Sunset Shimmer Hunts the Undead

by Rune Soldier Dan


The Secret End Boss of "Sunset Shimmer Hunts the Undead"

Aria walked parallel to Adagio, circling her and grinning. Her path crossed the broken microphone, and she kicked it from the stage. “I’ll be honest, Adagio. You caught me off-guard. Never in a million years did I think you’d be this stupid.”

She exited the line of sight, just as Sonata entered. The blue siren followed Aria’s trod, and matched her smile. “Looks like somebody caught the friendship bug. It’s a terminal condition, you know.”

They circled like sharks, far enough to keep one always out of Adagio’s vision.

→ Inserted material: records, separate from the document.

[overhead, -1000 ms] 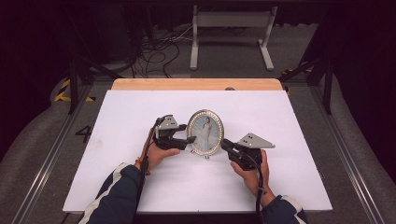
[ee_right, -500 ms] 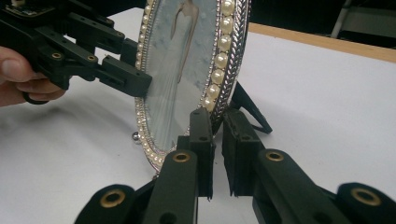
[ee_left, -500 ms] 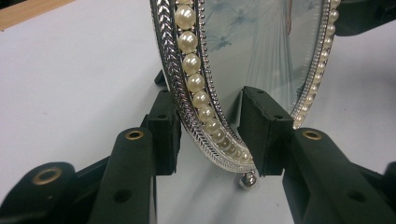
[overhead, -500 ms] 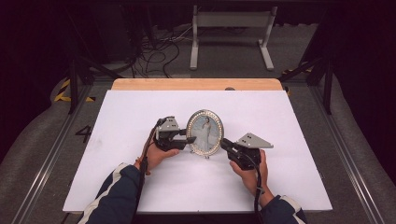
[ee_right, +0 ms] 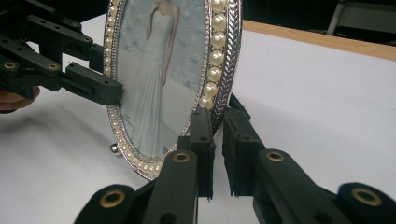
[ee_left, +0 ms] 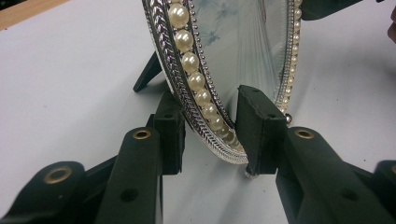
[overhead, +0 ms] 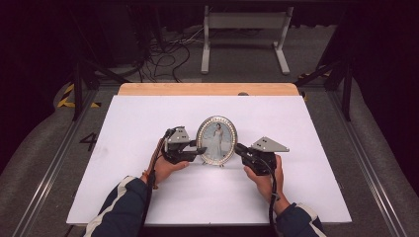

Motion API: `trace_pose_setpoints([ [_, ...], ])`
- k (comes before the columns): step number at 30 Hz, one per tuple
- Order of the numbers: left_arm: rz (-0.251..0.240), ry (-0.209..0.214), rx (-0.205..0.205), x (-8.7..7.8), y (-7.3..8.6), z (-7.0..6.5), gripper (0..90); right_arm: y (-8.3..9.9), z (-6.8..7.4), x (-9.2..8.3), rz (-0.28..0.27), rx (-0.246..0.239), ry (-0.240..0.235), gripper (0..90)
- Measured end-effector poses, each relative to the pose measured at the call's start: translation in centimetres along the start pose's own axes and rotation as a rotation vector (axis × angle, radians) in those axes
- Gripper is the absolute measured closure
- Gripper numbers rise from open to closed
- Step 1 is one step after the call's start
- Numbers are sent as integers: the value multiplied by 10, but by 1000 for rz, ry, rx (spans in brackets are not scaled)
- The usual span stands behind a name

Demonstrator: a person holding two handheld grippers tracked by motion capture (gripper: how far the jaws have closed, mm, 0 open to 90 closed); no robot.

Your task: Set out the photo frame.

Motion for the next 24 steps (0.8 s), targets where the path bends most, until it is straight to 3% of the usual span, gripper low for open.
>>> trace_pose_setpoints([
  [24, 5, -9, 6, -1, 0, -6, 641, -3, -2, 4, -1, -35, 16, 820],
])
Point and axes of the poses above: each handheld gripper's, and its own axes: x roughly forward along the jaws, y roughly out of its underside, z roughly to its left, the point moved 6 cm from there along x, roughly forward along the jaws, and after that the axes turned 13 degrees about x, right-handed, at the moved point
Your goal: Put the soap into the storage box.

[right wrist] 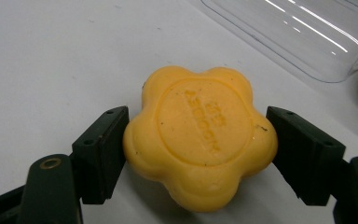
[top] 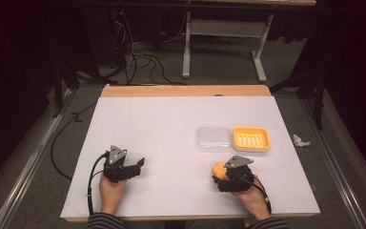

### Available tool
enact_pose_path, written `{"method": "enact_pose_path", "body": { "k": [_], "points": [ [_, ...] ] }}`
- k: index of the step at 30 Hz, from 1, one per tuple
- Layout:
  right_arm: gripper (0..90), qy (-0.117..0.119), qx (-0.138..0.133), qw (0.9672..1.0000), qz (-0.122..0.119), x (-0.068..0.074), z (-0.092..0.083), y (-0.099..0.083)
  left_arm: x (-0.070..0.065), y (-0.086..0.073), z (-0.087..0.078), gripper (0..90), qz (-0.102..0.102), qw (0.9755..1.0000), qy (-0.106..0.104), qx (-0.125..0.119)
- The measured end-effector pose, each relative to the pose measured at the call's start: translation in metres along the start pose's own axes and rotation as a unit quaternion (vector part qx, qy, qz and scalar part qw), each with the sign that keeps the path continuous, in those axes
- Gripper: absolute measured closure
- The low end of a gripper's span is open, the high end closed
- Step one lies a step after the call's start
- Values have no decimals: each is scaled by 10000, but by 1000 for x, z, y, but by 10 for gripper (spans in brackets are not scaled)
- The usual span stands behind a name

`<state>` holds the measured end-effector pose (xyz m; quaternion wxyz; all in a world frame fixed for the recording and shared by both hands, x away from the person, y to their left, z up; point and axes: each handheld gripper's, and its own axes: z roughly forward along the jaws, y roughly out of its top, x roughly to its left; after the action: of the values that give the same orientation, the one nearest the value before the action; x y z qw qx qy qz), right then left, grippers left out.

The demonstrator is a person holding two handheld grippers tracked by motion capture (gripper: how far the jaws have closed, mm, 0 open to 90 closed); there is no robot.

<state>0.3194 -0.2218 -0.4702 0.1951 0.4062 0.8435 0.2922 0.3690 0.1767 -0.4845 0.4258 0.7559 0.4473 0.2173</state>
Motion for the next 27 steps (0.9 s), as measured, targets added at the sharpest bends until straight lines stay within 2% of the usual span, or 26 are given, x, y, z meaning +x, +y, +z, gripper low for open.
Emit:
{"method": "enact_pose_path", "body": {
  "k": [22, 27],
  "points": [
    [257, 169, -48, 9998, 135, -4, -2, 0, 1, 0, 0, 213, -28, 10000, 13, 19],
    [257, 234, -133, 9996, 61, -4, -6, -1, 1, 0, 1, 216, -36, 10000, 15, 25]
  ]
}}
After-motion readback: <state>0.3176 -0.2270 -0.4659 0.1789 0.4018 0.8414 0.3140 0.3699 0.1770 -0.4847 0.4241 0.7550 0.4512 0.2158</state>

She knew the trick well. Get the prey discomfited, spinning vainly to keep tabs on each siren. Wear their patience and sanity with the fear of daggers in the back, wait for them to stumble… then strike.

Adagio snorted. Of course she knew the trick, she invented it. Her own heels remained planted, merely eyeing each siren as they passed her by.

“Terminal, huh? And who’s going to kill me?” She gave a smirk as Aria reentered her sight. “I’m a better fighter than both of you. This is old news.”

The smirk was easily returned. “That was back when you had a gem. We’re both faster than you. Stronger than you.”

Sonata’s voice chimed in from behind. “And given current events, definitely smarter than you.”

Adagio tensed. Sonata sounded like she had stepped closer… but sirens could throw their voices with ease.

Sonata came into view. Definitely closer. “Thinner than you, too. You’ve been putting on the pounds, ‘Leader.’ Too many cheat days?”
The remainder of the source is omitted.